START Stored data

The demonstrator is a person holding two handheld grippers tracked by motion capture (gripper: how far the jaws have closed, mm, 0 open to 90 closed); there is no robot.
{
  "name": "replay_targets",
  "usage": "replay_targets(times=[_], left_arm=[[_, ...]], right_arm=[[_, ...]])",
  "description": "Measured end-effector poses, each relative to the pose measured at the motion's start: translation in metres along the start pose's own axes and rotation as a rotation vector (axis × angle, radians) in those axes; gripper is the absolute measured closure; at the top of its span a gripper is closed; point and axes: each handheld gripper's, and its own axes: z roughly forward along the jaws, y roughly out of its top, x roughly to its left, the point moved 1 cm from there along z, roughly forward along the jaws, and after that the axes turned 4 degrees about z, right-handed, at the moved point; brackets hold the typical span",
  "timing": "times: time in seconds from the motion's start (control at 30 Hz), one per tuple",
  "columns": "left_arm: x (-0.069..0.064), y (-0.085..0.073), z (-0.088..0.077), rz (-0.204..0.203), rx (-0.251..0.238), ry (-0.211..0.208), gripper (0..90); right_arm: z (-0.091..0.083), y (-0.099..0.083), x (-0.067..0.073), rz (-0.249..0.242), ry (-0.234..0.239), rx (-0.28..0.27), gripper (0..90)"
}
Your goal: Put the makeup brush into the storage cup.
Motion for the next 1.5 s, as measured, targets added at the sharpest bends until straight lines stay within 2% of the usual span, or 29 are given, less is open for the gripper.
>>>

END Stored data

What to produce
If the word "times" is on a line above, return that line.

Task answer
  "usage": "replay_targets(times=[_], left_arm=[[_, ...]], right_arm=[[_, ...]])",
  "timing": "times: time in seconds from the motion's start (control at 30 Hz), one per tuple",

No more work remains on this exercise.